Task goal:
Only one range belongs in the answer: the line holding "Flag the black slanted" through the last line of the records, reproduced as is.

Recorded data

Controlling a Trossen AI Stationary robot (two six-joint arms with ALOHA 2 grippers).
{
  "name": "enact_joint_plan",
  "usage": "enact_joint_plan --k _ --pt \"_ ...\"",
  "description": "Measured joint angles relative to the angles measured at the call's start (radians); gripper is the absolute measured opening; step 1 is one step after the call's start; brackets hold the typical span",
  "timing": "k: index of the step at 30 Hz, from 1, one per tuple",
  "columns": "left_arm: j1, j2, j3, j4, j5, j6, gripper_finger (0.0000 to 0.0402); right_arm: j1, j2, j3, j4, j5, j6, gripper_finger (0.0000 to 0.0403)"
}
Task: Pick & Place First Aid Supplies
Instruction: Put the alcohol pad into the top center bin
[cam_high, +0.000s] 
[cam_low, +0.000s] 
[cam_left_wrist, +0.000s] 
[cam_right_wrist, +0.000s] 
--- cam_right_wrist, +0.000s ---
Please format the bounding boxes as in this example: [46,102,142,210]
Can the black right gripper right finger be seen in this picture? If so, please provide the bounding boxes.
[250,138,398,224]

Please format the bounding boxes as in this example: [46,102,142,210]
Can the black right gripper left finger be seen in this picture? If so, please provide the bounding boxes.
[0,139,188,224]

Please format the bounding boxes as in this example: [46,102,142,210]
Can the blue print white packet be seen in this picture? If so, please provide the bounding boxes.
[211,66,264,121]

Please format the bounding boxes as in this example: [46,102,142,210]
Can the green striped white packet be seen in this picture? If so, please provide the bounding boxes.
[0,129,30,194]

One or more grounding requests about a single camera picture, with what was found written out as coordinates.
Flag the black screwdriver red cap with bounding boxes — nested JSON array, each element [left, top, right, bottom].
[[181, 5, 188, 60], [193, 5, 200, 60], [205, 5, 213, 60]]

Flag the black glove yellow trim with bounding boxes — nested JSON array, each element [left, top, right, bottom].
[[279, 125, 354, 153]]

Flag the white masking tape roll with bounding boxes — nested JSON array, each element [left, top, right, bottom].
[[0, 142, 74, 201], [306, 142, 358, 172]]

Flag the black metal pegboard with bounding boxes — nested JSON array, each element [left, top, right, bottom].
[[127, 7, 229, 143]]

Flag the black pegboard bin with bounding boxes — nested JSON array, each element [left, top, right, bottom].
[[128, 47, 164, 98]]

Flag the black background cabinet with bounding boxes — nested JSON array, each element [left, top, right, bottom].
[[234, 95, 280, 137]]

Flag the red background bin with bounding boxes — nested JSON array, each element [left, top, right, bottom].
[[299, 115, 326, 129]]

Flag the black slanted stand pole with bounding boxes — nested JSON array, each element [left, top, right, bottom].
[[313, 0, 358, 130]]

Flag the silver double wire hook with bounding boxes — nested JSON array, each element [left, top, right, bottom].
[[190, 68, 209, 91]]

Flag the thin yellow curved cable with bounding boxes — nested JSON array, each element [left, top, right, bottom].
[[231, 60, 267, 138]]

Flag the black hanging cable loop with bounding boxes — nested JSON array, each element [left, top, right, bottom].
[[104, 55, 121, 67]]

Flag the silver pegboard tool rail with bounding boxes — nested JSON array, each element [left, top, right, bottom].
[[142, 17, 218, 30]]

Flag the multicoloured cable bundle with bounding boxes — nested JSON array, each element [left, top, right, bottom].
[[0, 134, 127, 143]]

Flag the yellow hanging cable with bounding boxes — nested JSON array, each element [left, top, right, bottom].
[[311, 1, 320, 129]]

Task result:
Flag the black slanted stand pole with bounding boxes — nested JSON array, each element [left, top, right, bottom].
[[313, 0, 358, 130]]

Flag the silver double wire hook with bounding boxes — nested JSON array, each element [left, top, right, bottom].
[[190, 68, 209, 91]]

Flag the thin yellow curved cable with bounding boxes — nested JSON array, each element [left, top, right, bottom].
[[231, 60, 267, 138]]

Flag the black hanging cable loop with bounding boxes — nested JSON array, each element [left, top, right, bottom].
[[104, 55, 121, 67]]

Flag the silver pegboard tool rail with bounding boxes — nested JSON array, each element [left, top, right, bottom].
[[142, 17, 218, 30]]

Flag the multicoloured cable bundle with bounding boxes — nested JSON array, each element [left, top, right, bottom].
[[0, 134, 127, 143]]

Flag the yellow hanging cable with bounding boxes — nested JSON array, each element [left, top, right, bottom].
[[311, 1, 320, 129]]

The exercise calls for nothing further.